Aug 13, 2005 08:26
ew i hate my other entrees. i'm a sour dick, hey. think i'm gettin a lot more bored lately and that's why i've been writing. i woke up about an hour ago (notice sleeping schedule=stable) and i had like 5 cookies from the jar. (mom made them)
people always stay online and never even talk. when they do, the conversation’s sticky. they are the people who ask "what's up" and not realize how stupid it is. someone who greets me with such a boring question deserves to be answered with a boring response. suck dat.

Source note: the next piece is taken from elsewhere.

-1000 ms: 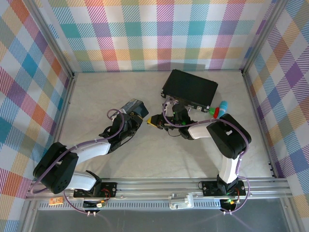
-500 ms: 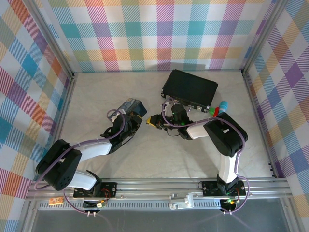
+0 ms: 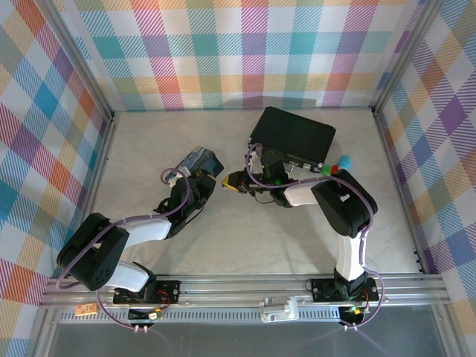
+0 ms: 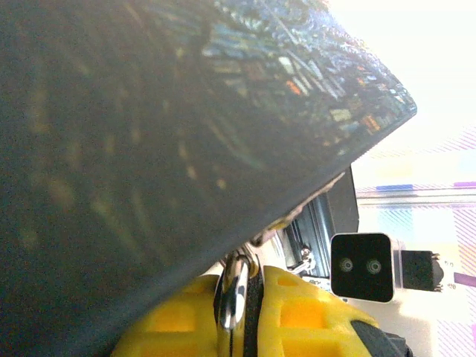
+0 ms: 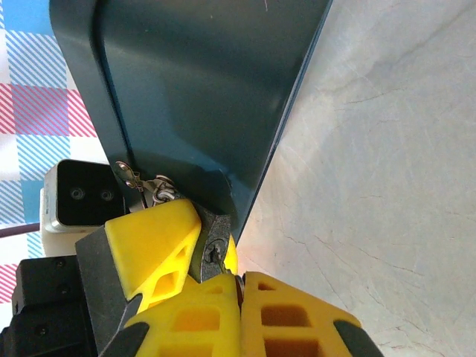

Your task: Unlock the padlock with the key

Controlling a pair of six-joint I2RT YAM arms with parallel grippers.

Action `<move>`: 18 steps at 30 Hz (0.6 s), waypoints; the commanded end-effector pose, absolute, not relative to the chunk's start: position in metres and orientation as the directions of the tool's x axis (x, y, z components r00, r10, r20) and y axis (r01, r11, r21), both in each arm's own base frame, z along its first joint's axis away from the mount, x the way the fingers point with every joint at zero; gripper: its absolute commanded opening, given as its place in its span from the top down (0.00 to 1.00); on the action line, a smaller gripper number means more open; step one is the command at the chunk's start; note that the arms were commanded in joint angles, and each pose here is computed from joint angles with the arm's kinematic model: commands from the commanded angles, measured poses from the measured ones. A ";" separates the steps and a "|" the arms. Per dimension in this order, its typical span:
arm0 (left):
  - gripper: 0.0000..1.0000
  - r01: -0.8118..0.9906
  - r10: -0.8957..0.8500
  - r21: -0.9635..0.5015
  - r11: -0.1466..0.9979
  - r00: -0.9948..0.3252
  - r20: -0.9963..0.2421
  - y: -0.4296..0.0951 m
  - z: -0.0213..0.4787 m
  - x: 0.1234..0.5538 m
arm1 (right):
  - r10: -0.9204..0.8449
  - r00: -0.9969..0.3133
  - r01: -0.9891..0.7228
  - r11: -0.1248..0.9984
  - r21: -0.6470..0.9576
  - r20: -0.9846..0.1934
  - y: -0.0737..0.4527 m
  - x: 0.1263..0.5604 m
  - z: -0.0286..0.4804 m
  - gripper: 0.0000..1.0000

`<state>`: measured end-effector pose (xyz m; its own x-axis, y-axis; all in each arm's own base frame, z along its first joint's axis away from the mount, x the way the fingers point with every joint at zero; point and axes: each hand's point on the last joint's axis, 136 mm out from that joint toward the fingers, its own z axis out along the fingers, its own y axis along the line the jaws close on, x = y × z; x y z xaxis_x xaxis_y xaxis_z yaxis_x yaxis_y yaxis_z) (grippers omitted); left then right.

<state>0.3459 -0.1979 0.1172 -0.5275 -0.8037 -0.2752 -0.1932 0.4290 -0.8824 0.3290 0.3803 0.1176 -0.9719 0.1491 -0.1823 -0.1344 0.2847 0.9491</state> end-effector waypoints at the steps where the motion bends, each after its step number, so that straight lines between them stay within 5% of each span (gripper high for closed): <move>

thinking about making baby bop give someone head is so hilarious and perverse. i love it. the floor upstairs squeaks and hearing it is cringing. i assume that i'll get use to it, but right now it's a worm in your apple.
yesterday ian and i hung out around 11. we saw justin and jimbo and oh yeah, brian for like half a second. i had 21 dollars yesterday and boy was it exciting. i was so happy to have money and now... it's all gone. on food. it'sa shame really, but it was a nice meal. i'm never doing it again. allison would have loved me if she was there because almost always i refuse to spend the greens on food. i'm not going to call her for until she calls me. i'm tired of calling that baby. today's an open book. i hated that. i planned on getting something different done to my hair, but no money is bad news. wanted to have it before school started, but oh well. i crave more cookies. i don't care what i do today. i don't want anyone to call me.
P.S. my name is john frieda, and i get lots of ass.